I detest those who make the political into the psychological. But somehow I find myself unavoidably drawn to this rejection of our heritage as a political version of the adolescent’s rejection of their parents. They are tragically uncool, embarrassing in almost every way, and – other than enjoying the material benefits of our relation to them – we didn’t possibly see what we might get from them.

Similarly, what could a bunch of ‘dead white men’ tell us about ourselves in our imagined post-modern, pansexual, multi-racial universal-value driven present? What does the past offer us? How do we deal with the comfort, freedom, and prosperity that we have been handed unearned?

I think the play ‘Jumpers’ is an excellent primer on the state of moral discourse in a society struggling with those questions. I earlier quoted a long monologue from it, and want to pull some more snippets out and pass them around.

The hero of the play, George Moore (yes, I know who the real George Moore is), is a professor of moral philosophy at a university in the UK. Archie, the head of his department, is a functionary in the Radical Liberal party, an analytic philosopher, and apparently the lover of George’s wife, Dotty.

Archie is the head of a group of gymnast-philosophers known as the ‘Jumpers,’ one of whom is shot in the opening of the play. But while that’s the plot hinge, it’s not the largest event in the play.

The largest event in the play happens offstage – or rather onstage in a television broadcast from the Moon – where the UK has landed it’s first spaceship.

TV VOICE: – in a tight spot. And so in the crippled space capsule, Captain Scott is on his way back to earth, the first Englishman to reach the moon, but his triumph will be overshadowed by the memory of Astronaut Oates, a tiny receding figure waving forlornly from the featureless wastes of the lunar landscape.

DOTTY changes the channel. The Moon Programme again.)

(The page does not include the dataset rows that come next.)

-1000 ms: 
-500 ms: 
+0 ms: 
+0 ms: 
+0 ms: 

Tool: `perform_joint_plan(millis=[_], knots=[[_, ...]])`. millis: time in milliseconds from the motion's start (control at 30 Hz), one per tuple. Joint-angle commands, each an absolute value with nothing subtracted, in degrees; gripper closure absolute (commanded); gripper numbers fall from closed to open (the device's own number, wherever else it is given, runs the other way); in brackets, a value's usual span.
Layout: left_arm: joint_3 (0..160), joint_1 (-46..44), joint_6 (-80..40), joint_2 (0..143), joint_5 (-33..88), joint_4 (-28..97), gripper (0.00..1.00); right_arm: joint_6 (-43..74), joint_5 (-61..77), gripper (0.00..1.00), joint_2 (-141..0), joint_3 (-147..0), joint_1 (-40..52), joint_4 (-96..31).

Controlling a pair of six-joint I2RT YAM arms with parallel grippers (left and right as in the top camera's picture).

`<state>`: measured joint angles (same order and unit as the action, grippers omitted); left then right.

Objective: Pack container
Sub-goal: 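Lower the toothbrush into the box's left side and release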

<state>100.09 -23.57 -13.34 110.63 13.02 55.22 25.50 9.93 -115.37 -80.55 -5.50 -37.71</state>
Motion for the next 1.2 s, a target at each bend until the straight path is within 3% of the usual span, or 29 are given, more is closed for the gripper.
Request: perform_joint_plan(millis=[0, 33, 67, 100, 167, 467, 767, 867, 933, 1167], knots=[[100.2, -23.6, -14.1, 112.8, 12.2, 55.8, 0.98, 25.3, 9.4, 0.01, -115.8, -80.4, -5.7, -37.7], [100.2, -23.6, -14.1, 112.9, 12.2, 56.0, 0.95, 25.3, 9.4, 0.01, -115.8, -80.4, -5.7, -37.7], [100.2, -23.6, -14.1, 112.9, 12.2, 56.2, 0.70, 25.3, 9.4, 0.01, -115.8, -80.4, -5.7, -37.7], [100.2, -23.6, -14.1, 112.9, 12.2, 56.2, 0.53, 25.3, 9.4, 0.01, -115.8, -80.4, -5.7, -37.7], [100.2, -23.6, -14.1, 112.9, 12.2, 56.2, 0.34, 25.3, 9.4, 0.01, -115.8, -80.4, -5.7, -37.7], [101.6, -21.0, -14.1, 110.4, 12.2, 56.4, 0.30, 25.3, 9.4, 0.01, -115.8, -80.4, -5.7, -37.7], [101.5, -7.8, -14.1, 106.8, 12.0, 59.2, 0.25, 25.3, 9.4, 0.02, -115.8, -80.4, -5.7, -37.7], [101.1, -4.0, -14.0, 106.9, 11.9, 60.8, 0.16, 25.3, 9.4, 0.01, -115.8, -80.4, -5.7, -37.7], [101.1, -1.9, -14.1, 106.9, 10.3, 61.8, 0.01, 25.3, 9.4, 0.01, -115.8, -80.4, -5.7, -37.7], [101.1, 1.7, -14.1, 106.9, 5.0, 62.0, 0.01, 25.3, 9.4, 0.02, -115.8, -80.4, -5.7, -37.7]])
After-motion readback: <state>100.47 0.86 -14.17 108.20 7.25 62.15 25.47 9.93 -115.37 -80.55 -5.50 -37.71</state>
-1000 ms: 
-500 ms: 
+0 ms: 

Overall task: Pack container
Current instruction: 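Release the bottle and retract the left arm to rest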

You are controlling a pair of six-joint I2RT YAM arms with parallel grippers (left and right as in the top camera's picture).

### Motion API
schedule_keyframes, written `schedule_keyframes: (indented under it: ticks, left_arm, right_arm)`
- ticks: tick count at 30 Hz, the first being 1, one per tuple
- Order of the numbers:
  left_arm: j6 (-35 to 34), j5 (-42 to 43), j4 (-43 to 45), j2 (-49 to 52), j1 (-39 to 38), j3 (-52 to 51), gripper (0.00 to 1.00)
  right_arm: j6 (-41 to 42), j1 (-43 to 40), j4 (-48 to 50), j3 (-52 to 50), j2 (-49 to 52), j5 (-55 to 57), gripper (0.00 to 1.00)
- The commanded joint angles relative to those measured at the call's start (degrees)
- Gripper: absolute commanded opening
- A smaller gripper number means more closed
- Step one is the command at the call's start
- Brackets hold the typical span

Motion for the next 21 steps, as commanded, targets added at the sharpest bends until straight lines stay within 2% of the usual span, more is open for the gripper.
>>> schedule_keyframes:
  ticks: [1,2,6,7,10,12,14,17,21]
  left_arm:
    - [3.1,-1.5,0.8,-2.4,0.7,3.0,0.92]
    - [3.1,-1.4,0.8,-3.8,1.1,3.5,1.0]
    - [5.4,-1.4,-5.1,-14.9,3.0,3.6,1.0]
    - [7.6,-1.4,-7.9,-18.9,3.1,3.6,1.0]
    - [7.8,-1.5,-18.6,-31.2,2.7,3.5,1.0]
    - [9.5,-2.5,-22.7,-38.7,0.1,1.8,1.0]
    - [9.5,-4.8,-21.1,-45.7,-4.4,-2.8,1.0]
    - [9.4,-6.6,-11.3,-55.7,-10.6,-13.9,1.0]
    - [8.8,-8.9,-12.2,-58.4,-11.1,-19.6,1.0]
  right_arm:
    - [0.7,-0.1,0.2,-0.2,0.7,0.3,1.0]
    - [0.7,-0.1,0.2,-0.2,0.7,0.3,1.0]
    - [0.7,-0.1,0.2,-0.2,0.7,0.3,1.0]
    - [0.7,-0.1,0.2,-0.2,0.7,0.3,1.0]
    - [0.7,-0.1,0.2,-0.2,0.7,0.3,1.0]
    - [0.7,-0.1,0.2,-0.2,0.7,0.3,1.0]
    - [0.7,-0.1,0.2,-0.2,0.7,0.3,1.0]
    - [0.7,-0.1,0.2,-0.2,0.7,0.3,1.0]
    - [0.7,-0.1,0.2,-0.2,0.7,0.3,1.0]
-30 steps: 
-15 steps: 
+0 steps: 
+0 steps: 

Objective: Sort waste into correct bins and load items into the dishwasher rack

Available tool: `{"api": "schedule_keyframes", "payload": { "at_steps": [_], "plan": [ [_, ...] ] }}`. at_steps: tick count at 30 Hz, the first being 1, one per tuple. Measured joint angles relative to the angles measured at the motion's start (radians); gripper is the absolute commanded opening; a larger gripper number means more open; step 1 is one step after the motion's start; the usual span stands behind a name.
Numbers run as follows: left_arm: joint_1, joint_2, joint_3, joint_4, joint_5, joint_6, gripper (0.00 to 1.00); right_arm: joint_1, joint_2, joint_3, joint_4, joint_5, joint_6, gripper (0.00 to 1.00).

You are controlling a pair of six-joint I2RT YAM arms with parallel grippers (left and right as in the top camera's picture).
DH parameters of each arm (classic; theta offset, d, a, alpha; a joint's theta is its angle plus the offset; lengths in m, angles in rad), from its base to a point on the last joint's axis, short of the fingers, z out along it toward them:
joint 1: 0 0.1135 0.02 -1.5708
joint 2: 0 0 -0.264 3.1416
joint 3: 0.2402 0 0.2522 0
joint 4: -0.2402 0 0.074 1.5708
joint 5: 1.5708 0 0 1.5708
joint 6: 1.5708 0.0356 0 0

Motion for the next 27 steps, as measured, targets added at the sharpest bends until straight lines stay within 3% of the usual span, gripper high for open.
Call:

– which followed the discovery that the damage on impact had severely reduced the thrust of the rockets that are fired for take-off. Millions of viewers saw the astronauts struggling at the foot of the ladder until Oates was knocked to the ground by his commanding officer…Captain Scott has maintained radio silence since pulling up the ladder and closing the hatch with the remark, “I am going up now. I may be gone for some time.”

The neat inversion of the actions of the real Scott Party are funny, but extraordinarily painful if you let yourself dwell on it for a moment.

Commander Scott knocks his shipmate to the ground in the struggle to get onto the ladder, and leaves him behind to die. And the problem of course is, why shouldn’t he have?

Or, better, why in the world would someone sacrifice themselves, as Scott did? Or, to scale the issue to a more recognizable level, why should any of us sacrifice anything – comfort, pleasure, security – for anyone?

Why should anyone sacrifice or die for their country, their community, even their family?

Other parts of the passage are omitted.